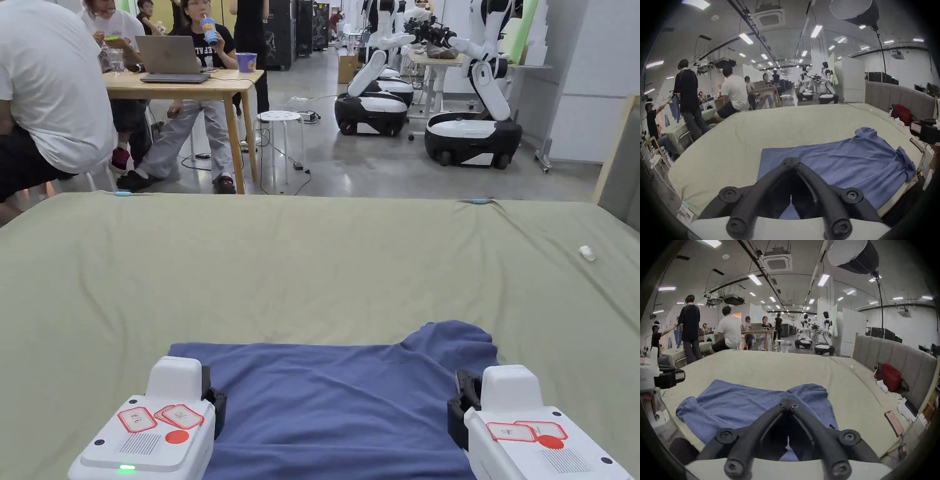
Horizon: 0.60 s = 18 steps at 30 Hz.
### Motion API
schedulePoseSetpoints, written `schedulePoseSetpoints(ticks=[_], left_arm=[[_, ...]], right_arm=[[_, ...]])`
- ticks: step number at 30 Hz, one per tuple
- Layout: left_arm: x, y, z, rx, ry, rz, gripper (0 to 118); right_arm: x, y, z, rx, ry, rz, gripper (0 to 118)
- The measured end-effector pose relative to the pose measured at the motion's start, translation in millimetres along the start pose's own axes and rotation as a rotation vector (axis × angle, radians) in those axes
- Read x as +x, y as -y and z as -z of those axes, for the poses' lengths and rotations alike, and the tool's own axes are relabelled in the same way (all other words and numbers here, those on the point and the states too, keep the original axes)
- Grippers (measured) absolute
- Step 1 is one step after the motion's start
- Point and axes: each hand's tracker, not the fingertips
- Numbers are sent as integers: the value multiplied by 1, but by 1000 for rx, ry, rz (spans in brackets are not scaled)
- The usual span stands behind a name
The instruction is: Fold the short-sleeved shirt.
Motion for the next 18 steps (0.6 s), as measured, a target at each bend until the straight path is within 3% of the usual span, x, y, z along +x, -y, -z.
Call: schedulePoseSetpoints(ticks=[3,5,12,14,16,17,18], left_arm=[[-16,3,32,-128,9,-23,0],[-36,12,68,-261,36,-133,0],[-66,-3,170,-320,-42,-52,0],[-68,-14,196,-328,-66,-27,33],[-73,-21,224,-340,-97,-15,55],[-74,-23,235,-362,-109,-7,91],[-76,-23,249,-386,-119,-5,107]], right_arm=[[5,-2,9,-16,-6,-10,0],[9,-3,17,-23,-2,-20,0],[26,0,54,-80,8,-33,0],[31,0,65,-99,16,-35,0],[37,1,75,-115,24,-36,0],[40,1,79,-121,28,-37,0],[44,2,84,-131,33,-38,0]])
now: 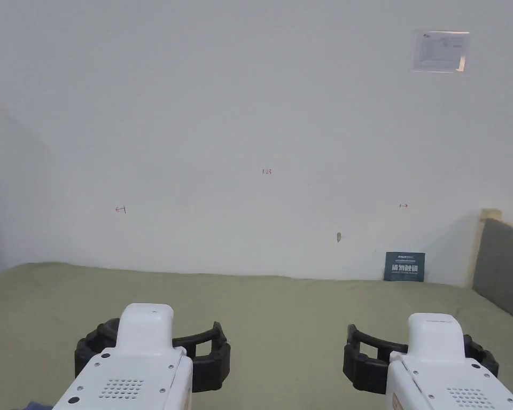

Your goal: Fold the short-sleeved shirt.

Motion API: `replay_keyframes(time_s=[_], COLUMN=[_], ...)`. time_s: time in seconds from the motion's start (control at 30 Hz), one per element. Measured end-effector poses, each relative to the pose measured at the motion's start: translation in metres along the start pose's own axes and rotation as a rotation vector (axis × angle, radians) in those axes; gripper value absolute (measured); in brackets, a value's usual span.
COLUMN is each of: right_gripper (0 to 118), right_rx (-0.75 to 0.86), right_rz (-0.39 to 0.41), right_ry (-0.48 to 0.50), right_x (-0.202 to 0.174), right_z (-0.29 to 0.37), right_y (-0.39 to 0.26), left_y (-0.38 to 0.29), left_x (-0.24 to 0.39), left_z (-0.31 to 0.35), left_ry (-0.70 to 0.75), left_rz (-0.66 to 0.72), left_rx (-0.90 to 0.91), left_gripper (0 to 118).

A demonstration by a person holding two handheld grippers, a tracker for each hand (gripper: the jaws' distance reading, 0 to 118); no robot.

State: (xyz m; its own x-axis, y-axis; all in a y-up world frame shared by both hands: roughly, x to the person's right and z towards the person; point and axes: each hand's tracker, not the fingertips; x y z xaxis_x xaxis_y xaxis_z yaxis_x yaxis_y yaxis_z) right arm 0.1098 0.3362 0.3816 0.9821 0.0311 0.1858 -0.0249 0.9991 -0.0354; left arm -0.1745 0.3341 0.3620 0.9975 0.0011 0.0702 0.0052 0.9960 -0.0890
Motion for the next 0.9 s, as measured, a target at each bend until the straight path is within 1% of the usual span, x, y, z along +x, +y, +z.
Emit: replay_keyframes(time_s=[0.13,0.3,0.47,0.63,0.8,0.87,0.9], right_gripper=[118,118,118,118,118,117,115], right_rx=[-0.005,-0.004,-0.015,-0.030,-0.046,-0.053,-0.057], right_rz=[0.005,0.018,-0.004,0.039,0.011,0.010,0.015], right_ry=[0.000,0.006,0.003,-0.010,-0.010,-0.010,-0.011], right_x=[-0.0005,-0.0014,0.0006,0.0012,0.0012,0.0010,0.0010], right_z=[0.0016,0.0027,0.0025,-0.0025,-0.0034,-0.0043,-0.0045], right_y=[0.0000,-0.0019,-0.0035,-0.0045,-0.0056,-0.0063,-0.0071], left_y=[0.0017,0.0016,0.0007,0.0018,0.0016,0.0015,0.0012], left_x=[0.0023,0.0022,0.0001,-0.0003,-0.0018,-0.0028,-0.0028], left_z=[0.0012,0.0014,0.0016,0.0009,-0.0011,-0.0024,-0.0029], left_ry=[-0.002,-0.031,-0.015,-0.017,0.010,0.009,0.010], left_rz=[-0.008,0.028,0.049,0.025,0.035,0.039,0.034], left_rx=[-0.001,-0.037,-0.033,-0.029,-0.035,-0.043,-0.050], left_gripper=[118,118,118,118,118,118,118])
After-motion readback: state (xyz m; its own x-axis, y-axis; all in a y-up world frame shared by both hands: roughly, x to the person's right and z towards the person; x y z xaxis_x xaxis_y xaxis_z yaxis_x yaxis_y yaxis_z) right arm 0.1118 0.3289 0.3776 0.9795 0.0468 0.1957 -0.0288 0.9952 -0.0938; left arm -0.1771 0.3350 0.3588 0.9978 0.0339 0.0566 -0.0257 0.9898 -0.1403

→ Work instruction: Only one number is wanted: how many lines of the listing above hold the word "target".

→ Solution to this task: 2